## YOUR TASK
In the material beneath, how many lines contain the word "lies"? Give the count alone.

## LISTED RECORDS

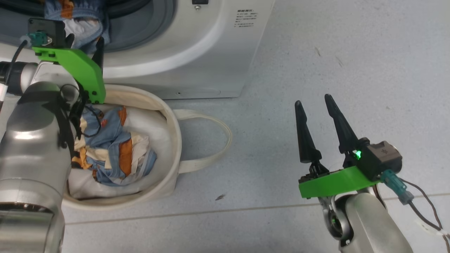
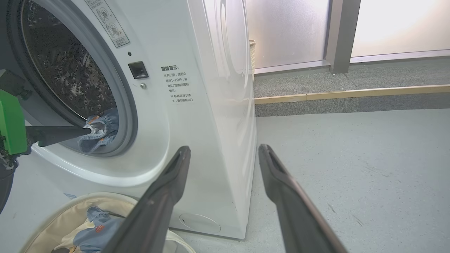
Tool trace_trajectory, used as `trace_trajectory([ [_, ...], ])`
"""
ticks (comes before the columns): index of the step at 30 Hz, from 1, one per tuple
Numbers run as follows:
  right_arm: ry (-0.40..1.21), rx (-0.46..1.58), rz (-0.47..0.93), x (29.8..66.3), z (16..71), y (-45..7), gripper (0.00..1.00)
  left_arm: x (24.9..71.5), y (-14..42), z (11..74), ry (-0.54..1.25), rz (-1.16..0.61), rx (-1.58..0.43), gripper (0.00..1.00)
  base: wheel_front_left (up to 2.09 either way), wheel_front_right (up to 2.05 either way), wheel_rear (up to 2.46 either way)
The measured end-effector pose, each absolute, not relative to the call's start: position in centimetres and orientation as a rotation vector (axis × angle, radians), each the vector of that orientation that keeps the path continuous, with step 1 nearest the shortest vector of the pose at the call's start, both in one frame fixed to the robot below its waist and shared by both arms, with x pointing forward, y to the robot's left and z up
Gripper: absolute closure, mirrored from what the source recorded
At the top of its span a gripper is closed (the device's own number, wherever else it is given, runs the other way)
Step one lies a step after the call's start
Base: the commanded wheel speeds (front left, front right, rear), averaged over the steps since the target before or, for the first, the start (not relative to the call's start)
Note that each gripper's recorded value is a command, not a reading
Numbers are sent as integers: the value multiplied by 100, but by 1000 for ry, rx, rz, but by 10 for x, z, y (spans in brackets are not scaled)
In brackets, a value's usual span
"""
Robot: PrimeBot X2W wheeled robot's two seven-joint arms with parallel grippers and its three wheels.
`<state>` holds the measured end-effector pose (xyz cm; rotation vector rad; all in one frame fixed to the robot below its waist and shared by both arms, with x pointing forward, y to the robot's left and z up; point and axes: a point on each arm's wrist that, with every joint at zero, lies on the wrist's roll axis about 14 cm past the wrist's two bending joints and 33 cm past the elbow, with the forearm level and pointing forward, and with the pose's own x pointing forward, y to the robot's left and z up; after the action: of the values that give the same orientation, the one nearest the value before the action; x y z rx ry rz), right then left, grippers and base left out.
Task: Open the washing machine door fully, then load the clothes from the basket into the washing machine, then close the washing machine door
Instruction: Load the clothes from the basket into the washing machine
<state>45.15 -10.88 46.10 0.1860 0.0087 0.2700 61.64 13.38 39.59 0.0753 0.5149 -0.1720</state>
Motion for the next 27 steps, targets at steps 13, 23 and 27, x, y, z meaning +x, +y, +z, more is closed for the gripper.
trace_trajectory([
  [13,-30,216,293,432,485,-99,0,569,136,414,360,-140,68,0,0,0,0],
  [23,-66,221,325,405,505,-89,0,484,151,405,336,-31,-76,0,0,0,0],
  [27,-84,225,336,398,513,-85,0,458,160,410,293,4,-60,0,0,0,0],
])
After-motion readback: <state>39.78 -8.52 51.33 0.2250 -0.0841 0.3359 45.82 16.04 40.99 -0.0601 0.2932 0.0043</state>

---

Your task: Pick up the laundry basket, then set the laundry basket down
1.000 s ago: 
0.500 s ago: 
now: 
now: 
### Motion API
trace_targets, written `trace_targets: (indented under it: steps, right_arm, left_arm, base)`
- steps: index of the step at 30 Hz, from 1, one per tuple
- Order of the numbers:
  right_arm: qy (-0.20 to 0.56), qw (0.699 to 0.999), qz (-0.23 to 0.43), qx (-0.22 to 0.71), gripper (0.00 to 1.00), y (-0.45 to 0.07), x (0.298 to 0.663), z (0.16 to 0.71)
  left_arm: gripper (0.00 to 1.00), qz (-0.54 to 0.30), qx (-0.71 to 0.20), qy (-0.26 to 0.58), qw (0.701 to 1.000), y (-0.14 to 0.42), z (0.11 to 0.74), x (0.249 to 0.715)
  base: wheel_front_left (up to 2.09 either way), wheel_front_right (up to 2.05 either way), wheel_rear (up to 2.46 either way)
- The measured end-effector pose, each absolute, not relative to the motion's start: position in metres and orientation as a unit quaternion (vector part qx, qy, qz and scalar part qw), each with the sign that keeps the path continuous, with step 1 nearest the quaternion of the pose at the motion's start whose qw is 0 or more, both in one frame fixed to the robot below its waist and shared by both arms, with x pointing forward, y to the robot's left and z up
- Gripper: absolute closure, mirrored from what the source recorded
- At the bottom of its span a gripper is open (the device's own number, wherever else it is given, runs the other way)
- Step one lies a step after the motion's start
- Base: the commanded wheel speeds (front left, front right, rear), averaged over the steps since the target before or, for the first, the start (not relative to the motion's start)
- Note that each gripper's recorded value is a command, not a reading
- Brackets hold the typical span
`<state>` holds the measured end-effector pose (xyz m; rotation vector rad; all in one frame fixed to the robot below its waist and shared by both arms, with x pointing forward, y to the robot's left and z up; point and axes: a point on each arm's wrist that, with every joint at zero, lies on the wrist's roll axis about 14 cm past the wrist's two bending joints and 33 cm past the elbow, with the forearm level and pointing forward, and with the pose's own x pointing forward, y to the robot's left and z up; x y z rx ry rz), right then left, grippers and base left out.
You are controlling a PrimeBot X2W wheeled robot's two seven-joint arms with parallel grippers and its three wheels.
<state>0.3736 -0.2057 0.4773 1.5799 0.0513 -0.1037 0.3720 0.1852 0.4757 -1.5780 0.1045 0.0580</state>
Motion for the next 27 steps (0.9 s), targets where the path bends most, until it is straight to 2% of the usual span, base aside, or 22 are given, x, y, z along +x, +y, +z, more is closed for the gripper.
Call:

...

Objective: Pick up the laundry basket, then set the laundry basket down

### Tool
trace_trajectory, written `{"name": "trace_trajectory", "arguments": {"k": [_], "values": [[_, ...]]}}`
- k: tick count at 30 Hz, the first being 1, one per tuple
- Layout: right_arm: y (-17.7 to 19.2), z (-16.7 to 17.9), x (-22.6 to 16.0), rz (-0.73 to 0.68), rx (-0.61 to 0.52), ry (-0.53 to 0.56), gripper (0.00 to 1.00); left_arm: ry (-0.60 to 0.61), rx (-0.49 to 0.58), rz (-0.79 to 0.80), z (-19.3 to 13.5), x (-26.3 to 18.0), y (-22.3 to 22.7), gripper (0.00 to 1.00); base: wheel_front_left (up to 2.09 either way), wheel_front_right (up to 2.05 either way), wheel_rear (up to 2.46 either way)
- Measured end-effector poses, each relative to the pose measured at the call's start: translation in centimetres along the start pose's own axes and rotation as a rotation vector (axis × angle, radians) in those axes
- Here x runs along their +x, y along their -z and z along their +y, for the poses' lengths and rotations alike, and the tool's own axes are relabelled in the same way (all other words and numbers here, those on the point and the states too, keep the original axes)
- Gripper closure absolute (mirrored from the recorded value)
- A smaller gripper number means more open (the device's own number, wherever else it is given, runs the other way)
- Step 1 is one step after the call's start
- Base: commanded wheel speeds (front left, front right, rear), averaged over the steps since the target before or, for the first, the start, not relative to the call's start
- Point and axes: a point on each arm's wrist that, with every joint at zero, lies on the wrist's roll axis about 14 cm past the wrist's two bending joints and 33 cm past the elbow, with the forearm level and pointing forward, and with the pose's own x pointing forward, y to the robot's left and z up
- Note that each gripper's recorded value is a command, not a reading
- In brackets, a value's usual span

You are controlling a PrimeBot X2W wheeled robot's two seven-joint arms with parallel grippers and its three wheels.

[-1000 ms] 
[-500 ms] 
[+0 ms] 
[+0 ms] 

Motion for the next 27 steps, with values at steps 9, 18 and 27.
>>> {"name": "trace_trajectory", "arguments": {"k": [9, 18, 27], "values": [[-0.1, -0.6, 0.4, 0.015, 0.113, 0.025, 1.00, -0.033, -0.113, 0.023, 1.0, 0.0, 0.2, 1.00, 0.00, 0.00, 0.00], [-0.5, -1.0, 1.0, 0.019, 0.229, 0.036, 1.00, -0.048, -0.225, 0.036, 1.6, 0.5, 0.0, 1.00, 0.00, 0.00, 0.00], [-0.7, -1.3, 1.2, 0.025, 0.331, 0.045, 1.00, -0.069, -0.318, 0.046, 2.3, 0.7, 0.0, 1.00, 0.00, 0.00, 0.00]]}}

## TASK ANSWER
5